→ Task to complete: Go through the records and count every line that holds "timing". Only the number belongs in the reply.

→ Records drawn from a dataset:
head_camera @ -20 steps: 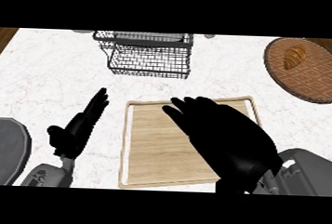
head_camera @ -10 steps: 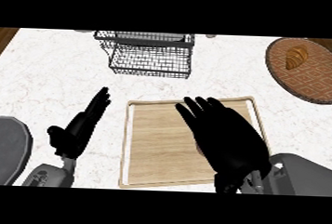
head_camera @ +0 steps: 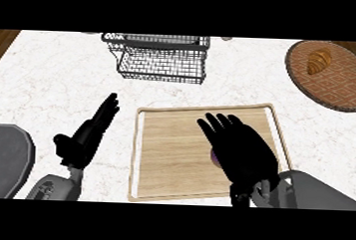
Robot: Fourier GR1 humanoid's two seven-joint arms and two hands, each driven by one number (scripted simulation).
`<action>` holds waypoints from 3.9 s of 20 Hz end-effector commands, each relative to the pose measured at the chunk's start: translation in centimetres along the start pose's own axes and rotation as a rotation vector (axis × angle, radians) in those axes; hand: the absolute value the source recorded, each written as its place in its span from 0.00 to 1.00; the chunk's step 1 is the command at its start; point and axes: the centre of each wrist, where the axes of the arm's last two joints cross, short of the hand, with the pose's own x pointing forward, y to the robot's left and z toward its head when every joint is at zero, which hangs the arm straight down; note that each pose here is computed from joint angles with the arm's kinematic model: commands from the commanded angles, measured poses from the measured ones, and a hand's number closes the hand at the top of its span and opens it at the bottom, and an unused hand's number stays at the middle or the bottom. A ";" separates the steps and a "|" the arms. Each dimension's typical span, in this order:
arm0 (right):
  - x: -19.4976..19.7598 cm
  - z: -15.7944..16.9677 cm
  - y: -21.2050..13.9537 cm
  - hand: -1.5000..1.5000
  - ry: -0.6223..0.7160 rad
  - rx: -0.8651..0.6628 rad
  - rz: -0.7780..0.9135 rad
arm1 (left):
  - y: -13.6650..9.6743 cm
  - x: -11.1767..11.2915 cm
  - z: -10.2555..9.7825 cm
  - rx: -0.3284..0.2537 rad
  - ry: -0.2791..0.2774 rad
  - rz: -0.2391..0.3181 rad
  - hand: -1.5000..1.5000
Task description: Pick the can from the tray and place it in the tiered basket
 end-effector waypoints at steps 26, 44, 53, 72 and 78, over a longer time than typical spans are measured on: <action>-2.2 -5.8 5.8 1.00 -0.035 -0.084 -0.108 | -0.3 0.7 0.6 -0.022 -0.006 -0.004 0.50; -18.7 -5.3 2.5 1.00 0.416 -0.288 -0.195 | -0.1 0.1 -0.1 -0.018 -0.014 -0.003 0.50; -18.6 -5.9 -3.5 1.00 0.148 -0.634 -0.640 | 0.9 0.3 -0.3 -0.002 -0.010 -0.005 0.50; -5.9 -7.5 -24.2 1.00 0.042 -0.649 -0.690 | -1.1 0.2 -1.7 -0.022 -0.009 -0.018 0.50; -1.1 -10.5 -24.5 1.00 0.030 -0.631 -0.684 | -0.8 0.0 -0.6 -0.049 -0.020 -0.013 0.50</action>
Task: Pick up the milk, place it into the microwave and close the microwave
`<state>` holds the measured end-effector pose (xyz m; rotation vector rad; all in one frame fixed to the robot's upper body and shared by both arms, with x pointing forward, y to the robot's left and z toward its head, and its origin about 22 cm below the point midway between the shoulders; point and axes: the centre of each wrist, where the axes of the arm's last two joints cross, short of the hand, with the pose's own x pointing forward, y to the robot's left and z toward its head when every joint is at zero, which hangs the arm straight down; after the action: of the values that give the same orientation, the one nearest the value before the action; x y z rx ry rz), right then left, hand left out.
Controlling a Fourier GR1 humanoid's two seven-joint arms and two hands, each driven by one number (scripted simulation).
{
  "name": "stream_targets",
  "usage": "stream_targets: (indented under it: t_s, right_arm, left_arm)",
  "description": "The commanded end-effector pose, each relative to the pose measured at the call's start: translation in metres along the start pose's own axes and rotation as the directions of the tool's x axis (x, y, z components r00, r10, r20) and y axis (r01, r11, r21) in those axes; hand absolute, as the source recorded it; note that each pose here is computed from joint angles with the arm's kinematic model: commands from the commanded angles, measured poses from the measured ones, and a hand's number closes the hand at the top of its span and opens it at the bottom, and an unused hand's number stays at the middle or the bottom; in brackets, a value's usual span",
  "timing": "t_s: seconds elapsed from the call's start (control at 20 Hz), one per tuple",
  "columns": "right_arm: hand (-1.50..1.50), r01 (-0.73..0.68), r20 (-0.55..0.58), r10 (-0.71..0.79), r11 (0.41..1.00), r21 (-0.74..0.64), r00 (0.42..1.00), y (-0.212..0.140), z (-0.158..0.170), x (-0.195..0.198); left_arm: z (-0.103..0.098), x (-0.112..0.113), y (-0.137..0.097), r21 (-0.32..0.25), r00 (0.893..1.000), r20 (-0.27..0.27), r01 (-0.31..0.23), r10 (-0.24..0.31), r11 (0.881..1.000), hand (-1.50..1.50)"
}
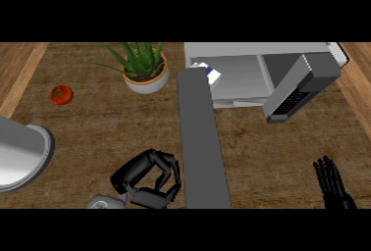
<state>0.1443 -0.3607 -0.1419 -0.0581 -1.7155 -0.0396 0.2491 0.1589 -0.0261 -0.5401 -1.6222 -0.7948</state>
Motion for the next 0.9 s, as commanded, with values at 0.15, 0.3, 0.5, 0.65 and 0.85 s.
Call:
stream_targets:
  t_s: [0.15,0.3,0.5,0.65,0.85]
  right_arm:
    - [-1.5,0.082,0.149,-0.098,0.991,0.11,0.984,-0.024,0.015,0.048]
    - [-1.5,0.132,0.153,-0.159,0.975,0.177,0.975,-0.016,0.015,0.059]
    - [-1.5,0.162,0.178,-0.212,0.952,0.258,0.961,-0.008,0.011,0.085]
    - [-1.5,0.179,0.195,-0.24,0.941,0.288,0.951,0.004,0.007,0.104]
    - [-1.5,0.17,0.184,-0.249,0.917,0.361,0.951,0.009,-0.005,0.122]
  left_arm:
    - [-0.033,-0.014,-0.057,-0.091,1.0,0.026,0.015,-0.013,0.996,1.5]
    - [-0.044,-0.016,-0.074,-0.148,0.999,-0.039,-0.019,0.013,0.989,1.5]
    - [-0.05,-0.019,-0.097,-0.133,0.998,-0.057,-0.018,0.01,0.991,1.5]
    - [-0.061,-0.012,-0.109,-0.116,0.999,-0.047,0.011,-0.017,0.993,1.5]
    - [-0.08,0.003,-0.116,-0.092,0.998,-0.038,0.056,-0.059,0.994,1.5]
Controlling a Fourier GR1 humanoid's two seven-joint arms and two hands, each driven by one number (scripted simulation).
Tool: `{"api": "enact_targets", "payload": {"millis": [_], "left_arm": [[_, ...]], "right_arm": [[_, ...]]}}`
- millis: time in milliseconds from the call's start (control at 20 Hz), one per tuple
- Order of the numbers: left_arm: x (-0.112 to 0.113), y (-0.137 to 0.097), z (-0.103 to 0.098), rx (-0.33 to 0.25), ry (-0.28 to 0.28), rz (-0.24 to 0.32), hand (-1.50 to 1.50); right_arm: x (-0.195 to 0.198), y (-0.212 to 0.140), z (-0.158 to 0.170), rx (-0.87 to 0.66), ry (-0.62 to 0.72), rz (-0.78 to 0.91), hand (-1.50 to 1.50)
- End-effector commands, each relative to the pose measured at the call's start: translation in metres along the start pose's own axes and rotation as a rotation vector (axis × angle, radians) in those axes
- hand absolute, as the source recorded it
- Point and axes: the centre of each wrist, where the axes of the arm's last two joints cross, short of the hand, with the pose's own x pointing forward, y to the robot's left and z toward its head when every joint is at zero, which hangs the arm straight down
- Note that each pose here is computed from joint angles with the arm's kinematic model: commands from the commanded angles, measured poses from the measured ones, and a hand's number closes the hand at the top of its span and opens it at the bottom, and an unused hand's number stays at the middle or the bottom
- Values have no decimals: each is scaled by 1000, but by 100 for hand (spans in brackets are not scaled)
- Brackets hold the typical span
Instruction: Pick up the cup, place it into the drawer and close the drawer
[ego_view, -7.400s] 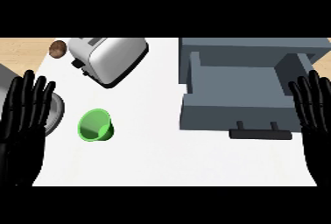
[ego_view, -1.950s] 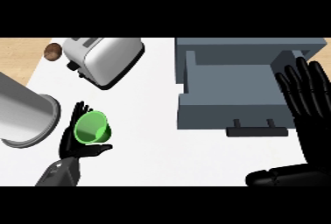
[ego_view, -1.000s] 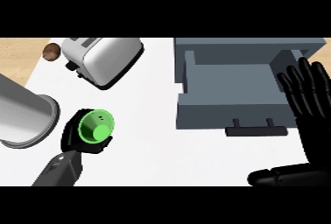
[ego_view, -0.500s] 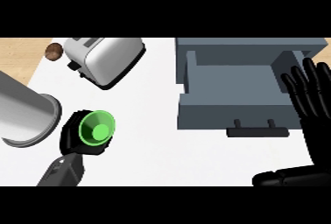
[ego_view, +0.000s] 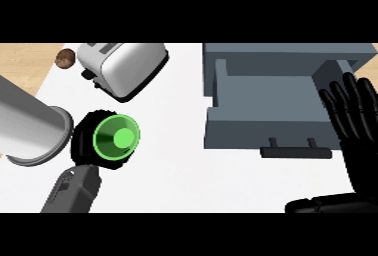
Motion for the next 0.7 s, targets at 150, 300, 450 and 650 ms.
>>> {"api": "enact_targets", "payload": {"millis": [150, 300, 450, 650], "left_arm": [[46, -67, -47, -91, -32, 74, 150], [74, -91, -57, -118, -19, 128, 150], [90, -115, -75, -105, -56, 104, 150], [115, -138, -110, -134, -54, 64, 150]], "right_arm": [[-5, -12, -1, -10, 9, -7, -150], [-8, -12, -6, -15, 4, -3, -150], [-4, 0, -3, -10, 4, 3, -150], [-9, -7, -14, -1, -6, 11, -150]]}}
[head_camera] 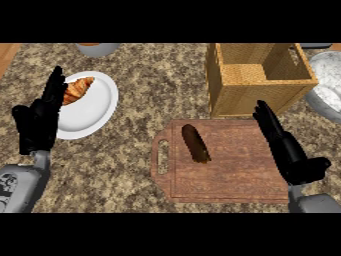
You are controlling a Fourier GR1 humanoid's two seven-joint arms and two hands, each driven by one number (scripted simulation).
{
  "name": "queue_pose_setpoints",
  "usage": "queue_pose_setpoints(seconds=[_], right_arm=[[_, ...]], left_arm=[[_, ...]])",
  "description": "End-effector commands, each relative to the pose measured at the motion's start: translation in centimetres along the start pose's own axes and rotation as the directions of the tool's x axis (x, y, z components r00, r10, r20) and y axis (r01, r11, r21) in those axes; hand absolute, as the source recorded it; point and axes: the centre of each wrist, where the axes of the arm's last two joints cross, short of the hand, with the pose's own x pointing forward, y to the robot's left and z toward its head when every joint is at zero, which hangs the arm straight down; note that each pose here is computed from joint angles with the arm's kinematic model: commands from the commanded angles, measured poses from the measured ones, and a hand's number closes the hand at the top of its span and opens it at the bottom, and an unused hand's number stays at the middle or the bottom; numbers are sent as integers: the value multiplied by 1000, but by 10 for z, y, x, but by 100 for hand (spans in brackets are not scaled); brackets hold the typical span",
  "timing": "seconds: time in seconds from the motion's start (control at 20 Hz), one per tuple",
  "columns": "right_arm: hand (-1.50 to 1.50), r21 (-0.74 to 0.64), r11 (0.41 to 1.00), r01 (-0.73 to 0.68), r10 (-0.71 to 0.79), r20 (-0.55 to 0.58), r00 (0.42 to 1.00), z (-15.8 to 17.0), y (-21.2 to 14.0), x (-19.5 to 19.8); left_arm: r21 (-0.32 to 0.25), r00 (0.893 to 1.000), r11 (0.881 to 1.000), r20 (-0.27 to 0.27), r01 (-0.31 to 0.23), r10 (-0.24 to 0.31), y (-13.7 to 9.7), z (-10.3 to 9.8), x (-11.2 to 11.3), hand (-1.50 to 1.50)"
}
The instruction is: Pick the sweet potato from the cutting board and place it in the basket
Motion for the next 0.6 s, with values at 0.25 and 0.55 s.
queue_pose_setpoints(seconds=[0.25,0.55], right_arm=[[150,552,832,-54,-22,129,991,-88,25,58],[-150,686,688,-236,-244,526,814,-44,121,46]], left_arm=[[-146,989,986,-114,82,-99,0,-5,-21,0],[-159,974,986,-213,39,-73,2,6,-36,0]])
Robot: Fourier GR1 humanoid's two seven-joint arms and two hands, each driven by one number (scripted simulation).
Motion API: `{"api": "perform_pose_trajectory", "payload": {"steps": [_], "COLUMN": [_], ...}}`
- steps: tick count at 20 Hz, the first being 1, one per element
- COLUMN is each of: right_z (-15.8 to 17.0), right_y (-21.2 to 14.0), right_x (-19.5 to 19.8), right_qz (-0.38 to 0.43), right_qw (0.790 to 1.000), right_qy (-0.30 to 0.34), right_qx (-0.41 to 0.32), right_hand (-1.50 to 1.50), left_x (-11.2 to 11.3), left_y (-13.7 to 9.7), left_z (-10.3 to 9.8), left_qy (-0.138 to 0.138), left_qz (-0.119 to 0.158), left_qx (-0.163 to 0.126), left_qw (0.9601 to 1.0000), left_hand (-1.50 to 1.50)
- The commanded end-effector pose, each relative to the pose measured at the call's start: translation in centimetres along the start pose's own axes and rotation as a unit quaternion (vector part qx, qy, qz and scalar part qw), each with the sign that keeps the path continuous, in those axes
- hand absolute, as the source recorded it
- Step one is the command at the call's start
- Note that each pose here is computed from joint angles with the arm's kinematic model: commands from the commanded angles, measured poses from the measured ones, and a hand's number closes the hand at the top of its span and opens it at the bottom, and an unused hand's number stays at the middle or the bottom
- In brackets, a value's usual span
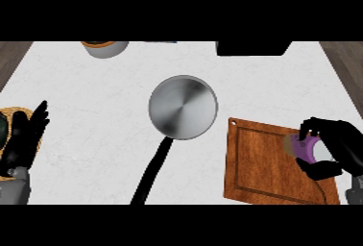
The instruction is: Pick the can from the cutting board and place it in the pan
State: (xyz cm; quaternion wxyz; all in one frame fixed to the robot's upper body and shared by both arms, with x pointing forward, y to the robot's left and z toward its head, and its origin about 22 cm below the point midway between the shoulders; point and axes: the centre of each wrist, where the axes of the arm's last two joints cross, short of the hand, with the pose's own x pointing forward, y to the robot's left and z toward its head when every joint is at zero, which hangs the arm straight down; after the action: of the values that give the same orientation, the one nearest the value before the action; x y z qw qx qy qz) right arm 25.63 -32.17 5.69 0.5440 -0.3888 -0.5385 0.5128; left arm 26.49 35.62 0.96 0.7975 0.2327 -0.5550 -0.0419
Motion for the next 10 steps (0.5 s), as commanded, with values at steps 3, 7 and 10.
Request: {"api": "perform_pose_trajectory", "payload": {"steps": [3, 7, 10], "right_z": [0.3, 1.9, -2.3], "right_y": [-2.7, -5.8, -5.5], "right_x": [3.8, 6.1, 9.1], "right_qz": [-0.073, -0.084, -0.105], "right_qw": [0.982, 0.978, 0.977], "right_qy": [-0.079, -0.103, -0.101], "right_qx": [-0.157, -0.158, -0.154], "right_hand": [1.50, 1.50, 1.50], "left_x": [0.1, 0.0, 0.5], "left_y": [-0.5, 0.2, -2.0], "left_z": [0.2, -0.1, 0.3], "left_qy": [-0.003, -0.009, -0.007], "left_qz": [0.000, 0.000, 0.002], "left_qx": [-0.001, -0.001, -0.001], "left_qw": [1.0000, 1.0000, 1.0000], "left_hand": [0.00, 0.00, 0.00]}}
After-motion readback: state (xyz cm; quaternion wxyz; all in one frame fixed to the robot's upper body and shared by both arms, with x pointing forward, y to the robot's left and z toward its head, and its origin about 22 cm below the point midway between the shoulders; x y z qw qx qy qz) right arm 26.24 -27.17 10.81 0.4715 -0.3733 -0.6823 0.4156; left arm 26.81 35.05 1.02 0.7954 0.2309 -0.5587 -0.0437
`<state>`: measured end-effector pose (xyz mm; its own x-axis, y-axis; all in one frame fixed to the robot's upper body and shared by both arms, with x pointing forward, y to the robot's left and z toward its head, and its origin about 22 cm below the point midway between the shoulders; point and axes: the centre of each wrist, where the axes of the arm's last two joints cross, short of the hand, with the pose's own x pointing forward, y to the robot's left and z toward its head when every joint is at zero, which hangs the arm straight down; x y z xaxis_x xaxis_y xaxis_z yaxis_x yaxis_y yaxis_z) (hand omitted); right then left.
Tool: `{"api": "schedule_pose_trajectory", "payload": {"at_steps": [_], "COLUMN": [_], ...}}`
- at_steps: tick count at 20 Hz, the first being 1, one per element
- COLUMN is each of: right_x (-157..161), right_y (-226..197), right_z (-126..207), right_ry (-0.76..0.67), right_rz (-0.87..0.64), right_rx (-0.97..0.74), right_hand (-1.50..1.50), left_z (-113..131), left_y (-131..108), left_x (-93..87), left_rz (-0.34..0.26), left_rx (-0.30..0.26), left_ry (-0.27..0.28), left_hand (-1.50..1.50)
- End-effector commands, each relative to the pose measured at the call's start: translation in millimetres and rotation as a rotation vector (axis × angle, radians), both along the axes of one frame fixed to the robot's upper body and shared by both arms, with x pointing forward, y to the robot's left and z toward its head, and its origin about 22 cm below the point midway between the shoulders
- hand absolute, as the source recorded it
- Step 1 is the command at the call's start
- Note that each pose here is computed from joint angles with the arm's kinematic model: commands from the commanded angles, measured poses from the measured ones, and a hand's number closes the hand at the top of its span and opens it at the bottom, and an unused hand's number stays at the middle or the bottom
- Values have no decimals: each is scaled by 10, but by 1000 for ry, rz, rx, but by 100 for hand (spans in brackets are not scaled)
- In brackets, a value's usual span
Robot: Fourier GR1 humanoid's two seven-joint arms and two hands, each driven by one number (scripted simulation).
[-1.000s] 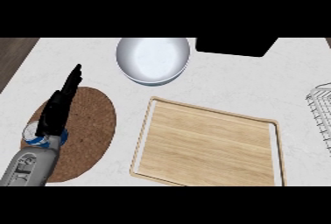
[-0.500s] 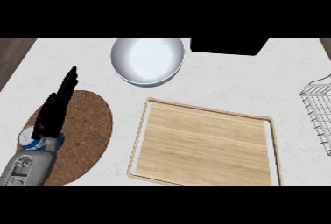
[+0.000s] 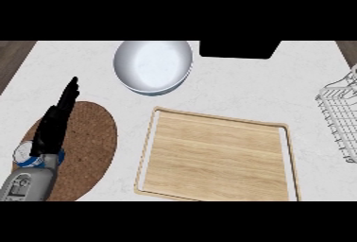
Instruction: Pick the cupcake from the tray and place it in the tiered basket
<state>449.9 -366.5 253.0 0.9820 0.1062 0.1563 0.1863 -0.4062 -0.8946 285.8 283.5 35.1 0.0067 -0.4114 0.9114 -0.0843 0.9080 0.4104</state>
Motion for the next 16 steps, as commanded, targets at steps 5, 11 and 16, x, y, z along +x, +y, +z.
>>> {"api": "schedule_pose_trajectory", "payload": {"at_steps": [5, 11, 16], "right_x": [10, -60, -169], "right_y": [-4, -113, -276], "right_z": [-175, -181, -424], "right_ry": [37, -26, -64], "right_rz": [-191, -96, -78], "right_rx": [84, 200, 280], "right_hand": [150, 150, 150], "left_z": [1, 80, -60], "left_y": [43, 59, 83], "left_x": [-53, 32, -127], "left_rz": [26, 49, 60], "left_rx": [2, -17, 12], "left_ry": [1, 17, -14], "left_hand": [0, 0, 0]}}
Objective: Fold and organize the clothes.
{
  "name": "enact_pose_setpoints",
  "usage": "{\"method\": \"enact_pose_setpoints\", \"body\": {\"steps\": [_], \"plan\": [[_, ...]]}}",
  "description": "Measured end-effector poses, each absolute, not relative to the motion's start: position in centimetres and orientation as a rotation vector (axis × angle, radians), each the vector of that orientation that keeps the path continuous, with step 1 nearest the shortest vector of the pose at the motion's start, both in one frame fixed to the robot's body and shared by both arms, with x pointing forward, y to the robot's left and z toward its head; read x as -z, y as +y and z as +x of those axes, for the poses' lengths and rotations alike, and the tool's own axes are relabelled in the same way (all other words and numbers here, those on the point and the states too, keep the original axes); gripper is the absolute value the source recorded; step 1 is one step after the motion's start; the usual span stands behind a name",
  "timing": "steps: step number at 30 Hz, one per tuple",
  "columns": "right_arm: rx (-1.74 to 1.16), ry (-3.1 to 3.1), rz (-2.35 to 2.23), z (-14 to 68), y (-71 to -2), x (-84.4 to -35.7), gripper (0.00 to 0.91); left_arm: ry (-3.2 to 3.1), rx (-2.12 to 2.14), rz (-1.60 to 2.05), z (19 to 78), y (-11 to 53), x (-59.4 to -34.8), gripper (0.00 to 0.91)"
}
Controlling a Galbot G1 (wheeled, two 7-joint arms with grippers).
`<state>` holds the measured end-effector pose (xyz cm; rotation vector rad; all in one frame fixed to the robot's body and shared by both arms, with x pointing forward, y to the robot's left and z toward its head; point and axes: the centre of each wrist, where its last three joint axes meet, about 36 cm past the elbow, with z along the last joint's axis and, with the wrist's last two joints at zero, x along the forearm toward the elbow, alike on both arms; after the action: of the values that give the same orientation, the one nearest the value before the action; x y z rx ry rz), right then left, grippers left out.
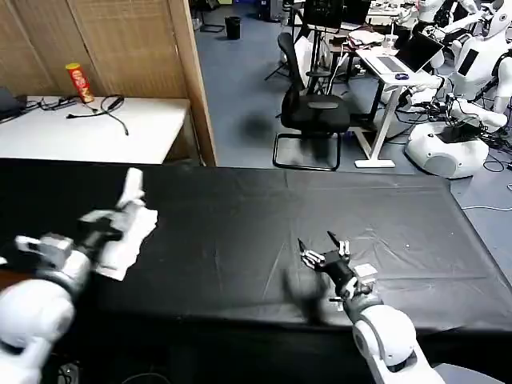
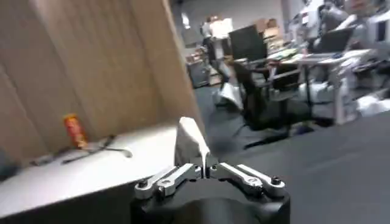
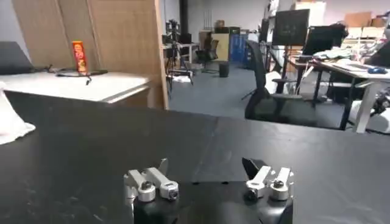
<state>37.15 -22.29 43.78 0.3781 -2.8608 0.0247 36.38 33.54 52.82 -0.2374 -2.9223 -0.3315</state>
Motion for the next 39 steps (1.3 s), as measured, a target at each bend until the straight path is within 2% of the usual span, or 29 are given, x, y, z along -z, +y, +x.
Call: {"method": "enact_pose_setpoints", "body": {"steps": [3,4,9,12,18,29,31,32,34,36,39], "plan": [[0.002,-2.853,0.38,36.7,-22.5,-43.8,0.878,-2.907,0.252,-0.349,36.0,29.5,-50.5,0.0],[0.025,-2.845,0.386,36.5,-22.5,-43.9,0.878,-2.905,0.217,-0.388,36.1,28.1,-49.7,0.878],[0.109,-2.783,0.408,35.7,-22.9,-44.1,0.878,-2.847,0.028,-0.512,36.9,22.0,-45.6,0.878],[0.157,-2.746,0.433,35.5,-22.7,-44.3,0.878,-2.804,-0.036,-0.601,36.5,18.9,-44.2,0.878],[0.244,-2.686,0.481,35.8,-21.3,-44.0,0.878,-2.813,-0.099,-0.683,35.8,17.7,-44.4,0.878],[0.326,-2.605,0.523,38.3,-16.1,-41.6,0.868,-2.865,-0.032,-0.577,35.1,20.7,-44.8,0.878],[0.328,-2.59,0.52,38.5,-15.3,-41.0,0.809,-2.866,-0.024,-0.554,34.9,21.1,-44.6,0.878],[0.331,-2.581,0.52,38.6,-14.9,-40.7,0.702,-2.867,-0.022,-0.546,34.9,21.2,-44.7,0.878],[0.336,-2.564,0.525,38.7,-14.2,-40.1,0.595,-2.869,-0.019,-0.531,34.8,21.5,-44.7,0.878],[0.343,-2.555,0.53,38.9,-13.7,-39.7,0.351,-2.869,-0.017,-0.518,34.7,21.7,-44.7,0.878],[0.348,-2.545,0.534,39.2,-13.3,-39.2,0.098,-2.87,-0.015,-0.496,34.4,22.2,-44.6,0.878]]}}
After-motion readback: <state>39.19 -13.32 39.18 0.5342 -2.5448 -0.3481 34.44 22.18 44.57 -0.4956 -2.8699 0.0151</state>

→ Problem solution: 3